[The task] Give every line of the data again, exactly as it is written.

====== Data

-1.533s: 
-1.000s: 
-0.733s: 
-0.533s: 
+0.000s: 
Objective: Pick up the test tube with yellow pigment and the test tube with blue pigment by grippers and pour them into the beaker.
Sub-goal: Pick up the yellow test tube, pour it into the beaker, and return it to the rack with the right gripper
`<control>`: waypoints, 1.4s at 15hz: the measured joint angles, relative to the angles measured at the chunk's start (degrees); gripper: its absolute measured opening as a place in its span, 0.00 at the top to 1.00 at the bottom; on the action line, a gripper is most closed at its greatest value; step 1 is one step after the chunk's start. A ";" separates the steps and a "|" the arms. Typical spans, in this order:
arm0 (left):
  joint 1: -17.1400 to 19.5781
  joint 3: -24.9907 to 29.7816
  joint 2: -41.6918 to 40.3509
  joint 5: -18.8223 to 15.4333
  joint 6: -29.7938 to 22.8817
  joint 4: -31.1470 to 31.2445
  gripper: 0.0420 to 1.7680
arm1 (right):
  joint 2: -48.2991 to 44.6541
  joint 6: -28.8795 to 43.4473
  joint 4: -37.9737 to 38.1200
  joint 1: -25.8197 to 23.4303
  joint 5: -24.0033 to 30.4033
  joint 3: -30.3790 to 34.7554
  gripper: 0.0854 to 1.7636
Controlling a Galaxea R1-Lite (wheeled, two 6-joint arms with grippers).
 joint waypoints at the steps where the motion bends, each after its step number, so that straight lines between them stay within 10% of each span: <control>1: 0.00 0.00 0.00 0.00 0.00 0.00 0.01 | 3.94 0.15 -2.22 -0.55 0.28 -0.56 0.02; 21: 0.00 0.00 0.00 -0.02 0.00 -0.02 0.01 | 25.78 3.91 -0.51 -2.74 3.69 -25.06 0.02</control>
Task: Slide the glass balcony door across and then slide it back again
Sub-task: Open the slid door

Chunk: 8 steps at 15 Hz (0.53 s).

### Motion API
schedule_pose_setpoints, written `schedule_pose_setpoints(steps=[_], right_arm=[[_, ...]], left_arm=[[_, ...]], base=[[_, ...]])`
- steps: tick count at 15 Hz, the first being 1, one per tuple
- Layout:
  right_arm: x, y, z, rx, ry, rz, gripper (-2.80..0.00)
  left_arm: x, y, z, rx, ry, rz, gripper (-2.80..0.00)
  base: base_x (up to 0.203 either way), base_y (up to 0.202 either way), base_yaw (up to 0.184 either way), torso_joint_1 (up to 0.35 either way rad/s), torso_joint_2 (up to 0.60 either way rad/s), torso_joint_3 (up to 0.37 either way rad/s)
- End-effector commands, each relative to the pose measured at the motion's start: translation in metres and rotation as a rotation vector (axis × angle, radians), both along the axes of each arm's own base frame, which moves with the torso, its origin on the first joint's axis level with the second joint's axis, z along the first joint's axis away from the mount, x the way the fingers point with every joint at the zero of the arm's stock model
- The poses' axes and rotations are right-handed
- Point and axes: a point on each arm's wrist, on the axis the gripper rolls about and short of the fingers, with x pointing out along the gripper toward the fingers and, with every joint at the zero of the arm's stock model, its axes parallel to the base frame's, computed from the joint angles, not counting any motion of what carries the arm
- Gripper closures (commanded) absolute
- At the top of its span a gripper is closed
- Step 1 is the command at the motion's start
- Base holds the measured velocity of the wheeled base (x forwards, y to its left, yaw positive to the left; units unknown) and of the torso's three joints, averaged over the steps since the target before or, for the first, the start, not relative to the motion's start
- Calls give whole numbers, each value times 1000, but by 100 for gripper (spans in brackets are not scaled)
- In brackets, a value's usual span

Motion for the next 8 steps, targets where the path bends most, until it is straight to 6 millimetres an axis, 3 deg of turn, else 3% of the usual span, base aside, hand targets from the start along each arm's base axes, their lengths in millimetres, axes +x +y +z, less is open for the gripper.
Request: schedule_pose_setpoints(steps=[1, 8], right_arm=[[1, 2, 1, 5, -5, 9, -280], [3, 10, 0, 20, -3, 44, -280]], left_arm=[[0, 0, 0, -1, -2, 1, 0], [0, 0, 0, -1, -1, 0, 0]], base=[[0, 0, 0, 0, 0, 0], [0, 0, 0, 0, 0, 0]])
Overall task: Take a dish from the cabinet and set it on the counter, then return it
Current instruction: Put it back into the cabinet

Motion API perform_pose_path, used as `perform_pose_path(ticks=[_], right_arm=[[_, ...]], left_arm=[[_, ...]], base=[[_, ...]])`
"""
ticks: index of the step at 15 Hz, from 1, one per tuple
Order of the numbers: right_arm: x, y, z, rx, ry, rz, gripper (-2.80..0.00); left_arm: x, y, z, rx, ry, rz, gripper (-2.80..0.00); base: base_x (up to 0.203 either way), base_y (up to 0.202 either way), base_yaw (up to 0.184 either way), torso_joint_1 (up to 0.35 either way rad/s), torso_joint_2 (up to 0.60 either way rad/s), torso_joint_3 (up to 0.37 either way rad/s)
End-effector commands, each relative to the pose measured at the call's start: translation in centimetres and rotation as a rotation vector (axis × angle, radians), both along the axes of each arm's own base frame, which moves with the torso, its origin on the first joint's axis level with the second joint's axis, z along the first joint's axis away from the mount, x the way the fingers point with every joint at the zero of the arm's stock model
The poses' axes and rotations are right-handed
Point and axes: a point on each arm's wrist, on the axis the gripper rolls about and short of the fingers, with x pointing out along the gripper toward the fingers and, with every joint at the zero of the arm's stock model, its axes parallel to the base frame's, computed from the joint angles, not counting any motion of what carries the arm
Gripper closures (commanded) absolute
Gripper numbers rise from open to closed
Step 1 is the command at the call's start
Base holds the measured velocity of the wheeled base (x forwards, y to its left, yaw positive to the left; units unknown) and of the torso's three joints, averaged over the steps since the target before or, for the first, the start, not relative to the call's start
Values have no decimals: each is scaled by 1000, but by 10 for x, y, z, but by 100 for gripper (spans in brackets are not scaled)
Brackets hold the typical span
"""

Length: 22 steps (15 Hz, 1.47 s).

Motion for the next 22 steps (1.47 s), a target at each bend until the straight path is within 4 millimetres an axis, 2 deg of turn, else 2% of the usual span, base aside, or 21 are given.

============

[Solution for this problem]
-1.533s: 
-1.000s: 
-0.733s: 
-0.533s: 
+0.000s: 
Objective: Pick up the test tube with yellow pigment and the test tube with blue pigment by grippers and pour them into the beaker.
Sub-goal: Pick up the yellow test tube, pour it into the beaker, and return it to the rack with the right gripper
`<control>`: waypoints, 1.4s at 15hz: the measured joint angles, relative to the angles measured at the chunk's start (degrees); gripper: its absolute measured opening as a place in its span, 0.00 at the top to 1.00 at the bottom; on the action line, a gripper is most closed at its greatest value; step 1 is one step after the chunk's start. A ";" separates the steps and a "|" the arms. Typical spans, in this order:
arm0 (left):
  joint 1: -17.1400 to 19.5781
  joint 3: -24.9907 to 29.7816
  joint 2: -41.6918 to 40.3509
  joint 5: -18.8223 to 15.4333
  joint 6: -29.7938 to 22.8817
  joint 4: -31.1470 to 31.2445
  gripper: 0.0420 to 1.7680
arm1 (right):
  joint 2: -48.2991 to 44.6541
  joint 6: -28.8795 to 43.4473
  joint 4: -37.9737 to 38.1200
  joint 1: -25.8197 to 23.4303
  joint 5: -24.0033 to 30.4033
  joint 3: -30.3790 to 34.7554
  gripper: 0.0854 to 1.7636
Controlling a Galaxea R1-Lite (wheeled, two 6-joint arms with grippers).
 joint waypoints at the steps where the motion bends, each after its step number, so that straight lines between them stay within 10% of each span: <control>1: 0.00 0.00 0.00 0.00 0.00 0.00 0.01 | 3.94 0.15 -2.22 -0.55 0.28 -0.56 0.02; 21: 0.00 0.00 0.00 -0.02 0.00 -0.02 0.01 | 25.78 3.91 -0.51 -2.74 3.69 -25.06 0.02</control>
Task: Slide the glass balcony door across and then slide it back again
Sub-task: Open the slid door

Chunk: 8 steps at 15 Hz (0.53 s).

### Motion API
schedule_pose_setpoints, written `schedule_pose_setpoints(steps=[_], right_arm=[[_, ...]], left_arm=[[_, ...]], base=[[_, ...]])`
- steps: tick count at 15 Hz, the first being 1, one per tuple
- Layout:
  right_arm: x, y, z, rx, ry, rz, gripper (-2.80..0.00)
  left_arm: x, y, z, rx, ry, rz, gripper (-2.80..0.00)
  base: base_x (up to 0.203 either way), base_y (up to 0.202 either way), base_yaw (up to 0.184 either way), torso_joint_1 (up to 0.35 either way rad/s), torso_joint_2 (up to 0.60 either way rad/s), torso_joint_3 (up to 0.37 either way rad/s)
- End-effector commands, each relative to the pose measured at the motion's start: translation in metres and rotation as a rotation vector (axis × angle, radians), both along the axes of each arm's own base frame, which moves with the torso, its origin on the first joint's axis level with the second joint's axis, z along the first joint's axis away from the mount, x the way the fingers point with every joint at the zero of the arm's stock model
- The poses' axes and rotations are right-handed
- Point and axes: a point on each arm's wrist, on the axis the gripper rolls about and short of the fingers, with x pointing out along the gripper toward the fingers and, with every joint at the zero of the arm's stock model, its axes parallel to the base frame's, computed from the joint angles, not counting any motion of what carries the arm
- Gripper closures (commanded) absolute
- At the top of its span a gripper is closed
- Step 1 is the command at the motion's start
- Base holds the measured velocity of the wheeled base (x forwards, y to its left, yaw positive to the left; units unknown) and of the torso's three joints, averaged over the steps since the target before or, for the first, the start, not relative to the motion's start
- Calls give whole numbers, each value times 1000, but by 100 for gripper (spans in brackets are not scaled)
- In brackets, a value's usual span

Motion for the next 8 steps, targets where the path bends most, until it is straight to 6 millimetres an axis, 3 deg of turn, else 3% of the usual span, base aside, hand targets from the start along each arm's base axes, their lengths in millimetres, axes +x +y +z, less is open for the gripper.
Request: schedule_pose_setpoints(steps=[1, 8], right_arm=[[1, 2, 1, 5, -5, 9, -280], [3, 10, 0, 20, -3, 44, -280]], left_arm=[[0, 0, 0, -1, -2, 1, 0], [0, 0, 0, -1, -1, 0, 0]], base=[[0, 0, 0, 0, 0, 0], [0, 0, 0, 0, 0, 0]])
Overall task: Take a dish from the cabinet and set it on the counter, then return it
Current instruction: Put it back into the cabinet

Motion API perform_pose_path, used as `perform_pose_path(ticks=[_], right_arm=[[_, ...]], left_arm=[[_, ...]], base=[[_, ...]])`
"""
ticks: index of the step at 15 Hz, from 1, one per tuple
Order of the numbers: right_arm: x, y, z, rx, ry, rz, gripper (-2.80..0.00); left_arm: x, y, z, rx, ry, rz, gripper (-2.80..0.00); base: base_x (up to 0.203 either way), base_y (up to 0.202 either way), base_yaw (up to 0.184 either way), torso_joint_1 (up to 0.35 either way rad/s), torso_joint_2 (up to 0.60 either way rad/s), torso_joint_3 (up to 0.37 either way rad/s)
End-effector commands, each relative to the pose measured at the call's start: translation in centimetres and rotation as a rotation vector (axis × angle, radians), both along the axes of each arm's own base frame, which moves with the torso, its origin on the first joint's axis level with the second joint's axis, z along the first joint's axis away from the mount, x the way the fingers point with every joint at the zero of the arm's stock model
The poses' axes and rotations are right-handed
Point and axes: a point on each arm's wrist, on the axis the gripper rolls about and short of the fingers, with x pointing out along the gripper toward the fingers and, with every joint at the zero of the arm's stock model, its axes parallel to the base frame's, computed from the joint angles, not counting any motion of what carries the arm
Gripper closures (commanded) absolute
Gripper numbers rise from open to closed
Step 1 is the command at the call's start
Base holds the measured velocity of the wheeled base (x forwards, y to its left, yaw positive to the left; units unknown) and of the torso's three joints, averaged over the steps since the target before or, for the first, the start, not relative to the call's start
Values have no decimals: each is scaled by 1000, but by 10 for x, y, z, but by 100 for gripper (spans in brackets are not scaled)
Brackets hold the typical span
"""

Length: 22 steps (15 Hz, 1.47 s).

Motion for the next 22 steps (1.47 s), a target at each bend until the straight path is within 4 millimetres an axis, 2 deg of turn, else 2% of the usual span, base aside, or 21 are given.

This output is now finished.